The medications offered to drug rehab residents provide more effective support in battling addiction than those using home detox alternatives because the addiction treatment team gives 24-hour supervision to rehab residents.

Both the (MAT) offered in a drug rehab center and at home are meant to stabilize and comfort patients during detox.

Common Medical Detox Medications

The rehab residents who choose to go for medical detox are purposed to get rid of the addictive and toxic substances that have been induced in their body system over time. These substances induced in the patient’s body make the patient experience severe withdrawal symptoms.

And therefore, drug prescriptions must be administered with the help of the medical team to avoid relapse or too much use, which would lead to another addiction. Below are some common medical detox medications used in most drug rehab centers.

The Use of Acamprosate

Like any other medical-assisted treatment, continuous dosage of Acamprosate works by minimizing the physical impact of withdrawal symptoms. This kind of detox medication is used on patients with alcohol use disorders and helps to restore the brain chemistry imbalances caused by alcoholism.

Acamprosate typically works by protecting the patient’s brain from over-excitation that results from alcohol detox. It greatly reduces the chances of relapse and promotes substance abstinence by significantly disrupting the excitatory and inhibitory signaling within the body system.

The Disulfiram Medical Detox

Disulfiram is another prescription drug used to treat alcoholism at a drug rehab center. Disulfiram works by turning off the enzyme in the patient’s body required to metabolize ethanol, making the addict feel very uncomfortable taking alcohol.

The Naltrexone Medication

The drug can be administered to patients dealing with either opioid or alcoholism disorders. It is one of the best medical-assisted treatments because the chances of abuse are low, and its use is not associated with many side effects. However, it is important to note that Naltrexone should only be administered to patients who have completed their medical detox or have been in drug abstinence for more than seven days.

The Use of Methadone

Most opioid narcotics like heroin are short-acting agonists. So by giving patients methadone, a long-term opioid, over time, patients only need to take fewer doses to keep their brain receptors working. The drug is used once a day to help patients struggling with addiction to opioids and heroin.

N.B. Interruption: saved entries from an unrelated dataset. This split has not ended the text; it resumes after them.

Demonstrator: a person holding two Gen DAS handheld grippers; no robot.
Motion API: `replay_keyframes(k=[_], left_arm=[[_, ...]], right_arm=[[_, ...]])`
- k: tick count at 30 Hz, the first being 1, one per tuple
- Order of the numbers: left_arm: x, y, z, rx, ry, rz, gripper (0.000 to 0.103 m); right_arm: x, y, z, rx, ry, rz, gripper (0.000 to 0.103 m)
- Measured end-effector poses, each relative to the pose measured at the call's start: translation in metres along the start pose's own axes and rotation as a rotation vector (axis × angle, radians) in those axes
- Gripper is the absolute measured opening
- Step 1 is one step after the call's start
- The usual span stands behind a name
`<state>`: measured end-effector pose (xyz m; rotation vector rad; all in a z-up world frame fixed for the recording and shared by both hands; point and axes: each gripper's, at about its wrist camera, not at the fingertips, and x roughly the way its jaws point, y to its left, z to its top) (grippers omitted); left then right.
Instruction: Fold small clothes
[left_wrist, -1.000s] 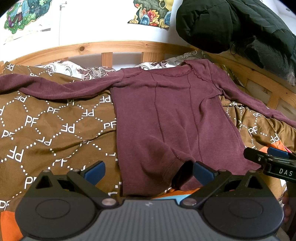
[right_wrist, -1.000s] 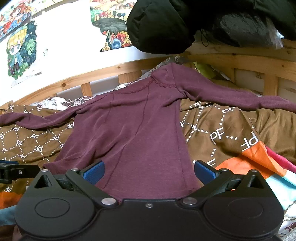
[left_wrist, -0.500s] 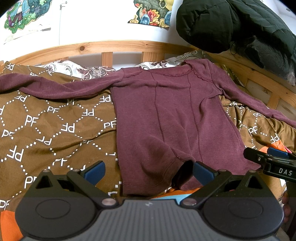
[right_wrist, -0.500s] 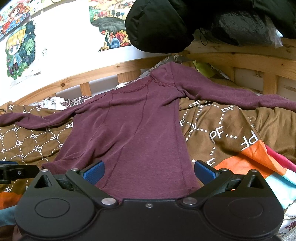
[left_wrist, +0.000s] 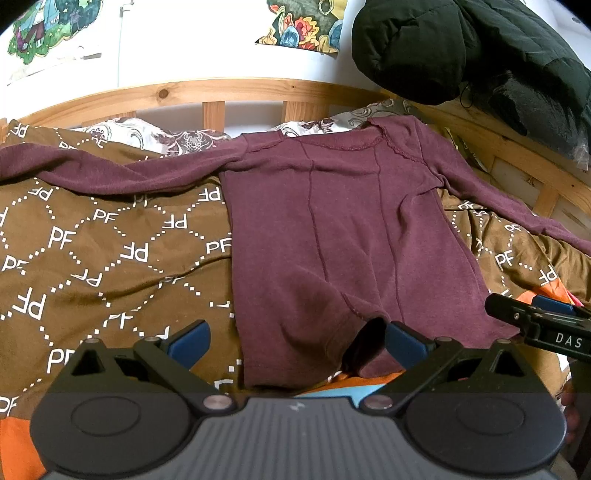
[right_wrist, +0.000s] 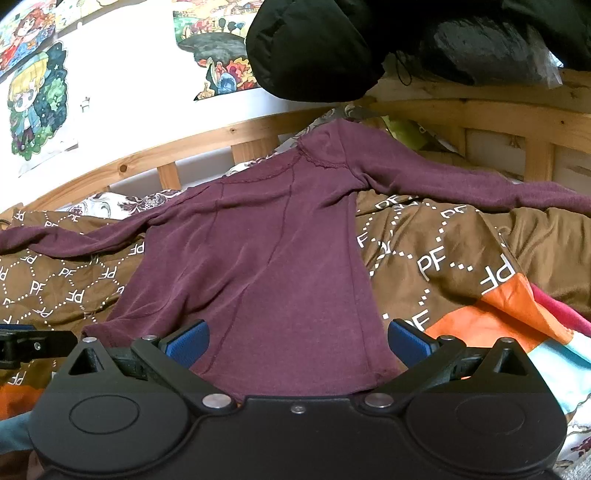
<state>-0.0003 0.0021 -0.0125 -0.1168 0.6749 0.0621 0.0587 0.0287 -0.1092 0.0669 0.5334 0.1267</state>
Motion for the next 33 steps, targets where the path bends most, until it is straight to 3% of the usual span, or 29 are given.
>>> replay_keyframes(k=[6,13,20,28,33], left_arm=[[0.0,0.0,0.002,-0.004,0.006,-0.005,0.102],[0.0,0.0,0.004,-0.006,0.011,-0.001,0.102],[0.004,0.007,0.015,-0.02,0.022,0.048,0.102],[0.019,0.007,0.062,0.046,0.079,0.136,0.102],[0.038,0.004,0.104,0.015,0.151,0.157,0.102]], right_arm=[[0.001,0.0,0.001,-0.05,0.052,-0.031,0.103],[0.002,-0.002,0.001,0.007,0.096,-0.029,0.103],[0.003,-0.007,0.006,0.026,0.114,-0.068,0.103],[0.014,-0.025,0.034,-0.003,0.128,-0.164,0.103],[0.037,-0.047,0.061,0.037,0.144,-0.179,0.103]])
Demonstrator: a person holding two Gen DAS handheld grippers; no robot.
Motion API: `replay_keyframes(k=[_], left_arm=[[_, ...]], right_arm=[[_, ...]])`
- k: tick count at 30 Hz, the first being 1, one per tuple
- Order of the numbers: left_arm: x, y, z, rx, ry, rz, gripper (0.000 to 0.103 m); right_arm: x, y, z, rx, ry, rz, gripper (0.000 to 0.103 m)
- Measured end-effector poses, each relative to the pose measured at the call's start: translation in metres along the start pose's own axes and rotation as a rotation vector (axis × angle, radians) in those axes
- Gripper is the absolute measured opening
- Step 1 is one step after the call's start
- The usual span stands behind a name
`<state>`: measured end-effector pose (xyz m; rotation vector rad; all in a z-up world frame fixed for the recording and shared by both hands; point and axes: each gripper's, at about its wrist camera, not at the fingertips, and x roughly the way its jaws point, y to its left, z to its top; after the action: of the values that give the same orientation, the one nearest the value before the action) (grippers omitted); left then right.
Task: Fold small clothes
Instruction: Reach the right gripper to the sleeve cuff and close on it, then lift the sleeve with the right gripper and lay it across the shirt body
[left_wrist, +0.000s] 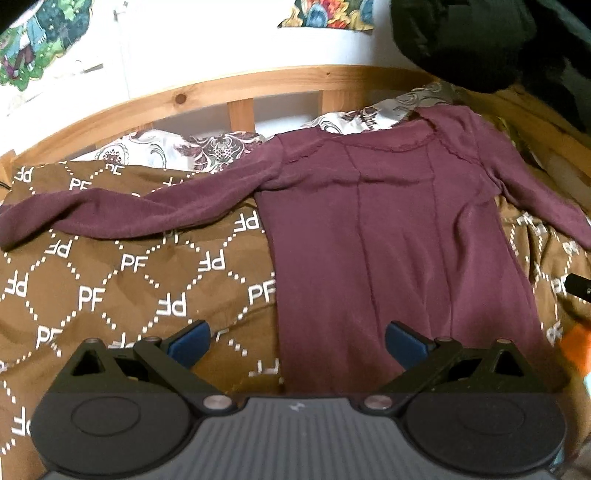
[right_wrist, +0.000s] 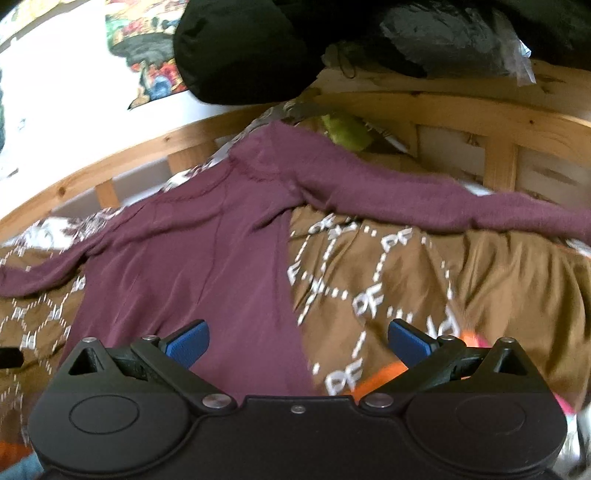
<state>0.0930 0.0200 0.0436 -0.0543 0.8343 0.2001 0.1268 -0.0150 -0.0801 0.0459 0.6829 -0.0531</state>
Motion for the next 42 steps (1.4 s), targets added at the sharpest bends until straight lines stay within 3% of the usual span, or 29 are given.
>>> replay_keyframes(k=[5,12,14,16,21,26,29,31,37,39,42], left_arm=[[0.011,-0.011,0.02,-0.037,-0.013,-0.008,0.102],[0.031,-0.046,-0.007,-0.087,-0.026,-0.063,0.102],[0.035,-0.057,-0.013,-0.045,-0.017,-0.09,0.102],[0.039,-0.067,-0.017,0.005,-0.021,-0.07,0.102],[0.045,-0.089,-0.023,0.068,-0.01,-0.104,0.102],[0.049,-0.103,-0.03,0.117,0.013,-0.119,0.102],[0.046,-0.107,-0.032,0.128,-0.001,-0.117,0.102],[0.043,-0.106,-0.032,0.131,-0.012,-0.111,0.102],[0.034,-0.094,-0.029,0.093,-0.045,-0.089,0.102],[0.032,-0.088,-0.027,0.078,-0.059,-0.059,0.102],[0.028,-0.076,-0.024,0.032,-0.083,-0.025,0.102]], right_arm=[[0.032,-0.028,0.03,0.125,-0.01,-0.063,0.103],[0.051,-0.103,0.036,0.359,-0.1,-0.271,0.103],[0.047,-0.126,0.036,0.4,-0.132,-0.271,0.103],[0.041,-0.146,0.042,0.441,-0.177,-0.275,0.103],[0.042,-0.19,0.054,0.504,-0.208,-0.479,0.102],[0.033,-0.242,0.059,0.597,-0.269,-0.469,0.1],[0.025,-0.263,0.063,0.616,-0.318,-0.492,0.084],[0.02,-0.275,0.066,0.608,-0.321,-0.538,0.064],[0.004,-0.325,0.077,0.586,-0.339,-0.616,0.017],[0.001,-0.324,0.087,0.472,-0.373,-0.622,0.014],[-0.011,-0.307,0.103,0.179,-0.493,-0.599,0.013]])
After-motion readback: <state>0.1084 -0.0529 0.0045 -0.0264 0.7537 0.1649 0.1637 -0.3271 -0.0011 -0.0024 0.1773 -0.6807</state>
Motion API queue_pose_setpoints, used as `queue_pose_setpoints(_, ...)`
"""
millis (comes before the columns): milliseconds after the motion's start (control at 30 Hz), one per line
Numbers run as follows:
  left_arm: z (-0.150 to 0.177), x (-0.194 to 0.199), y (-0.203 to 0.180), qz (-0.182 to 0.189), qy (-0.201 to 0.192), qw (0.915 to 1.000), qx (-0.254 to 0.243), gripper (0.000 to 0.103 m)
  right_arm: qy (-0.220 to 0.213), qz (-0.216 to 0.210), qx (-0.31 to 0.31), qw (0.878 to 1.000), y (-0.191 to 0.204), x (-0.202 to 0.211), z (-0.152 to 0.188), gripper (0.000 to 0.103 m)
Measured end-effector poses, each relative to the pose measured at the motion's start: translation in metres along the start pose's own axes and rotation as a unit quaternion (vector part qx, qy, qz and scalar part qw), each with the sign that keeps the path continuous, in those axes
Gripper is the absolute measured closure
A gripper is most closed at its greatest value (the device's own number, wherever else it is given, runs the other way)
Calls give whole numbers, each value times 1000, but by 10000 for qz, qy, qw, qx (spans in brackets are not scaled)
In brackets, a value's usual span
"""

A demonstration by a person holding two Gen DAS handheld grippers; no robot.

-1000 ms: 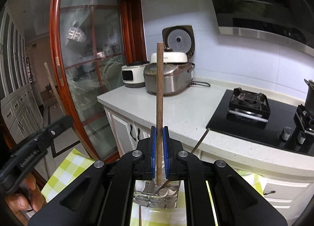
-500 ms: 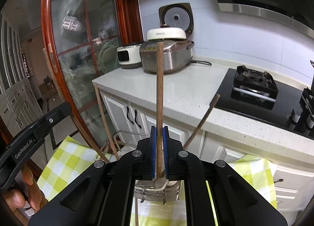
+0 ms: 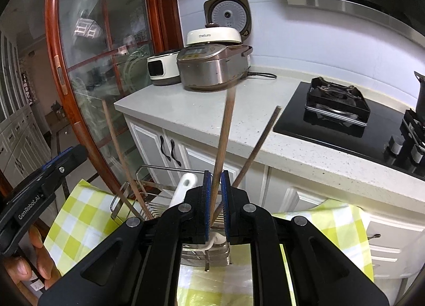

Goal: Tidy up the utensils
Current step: 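Lower both chopsticks into the wire rack and open both tools, then move both open tools back over the chopsticks on the table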

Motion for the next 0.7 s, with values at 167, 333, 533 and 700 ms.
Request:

Another opioid agonist is Buprenorphine; though less effective as it doesn’t fully activate the brain receptors, the medication has fewer chances of abuse when treating narcotic and opioid withdrawal symptoms.


Drug rehab residents’ medications are essentially for detox pain as they help the addict deal with the most severe withdrawal symptoms and intense craving for the drug. Some medications used at a drug rehab center include; methadone, Naltrexone, Disulfiram, Acamprosate and Buprenorphine.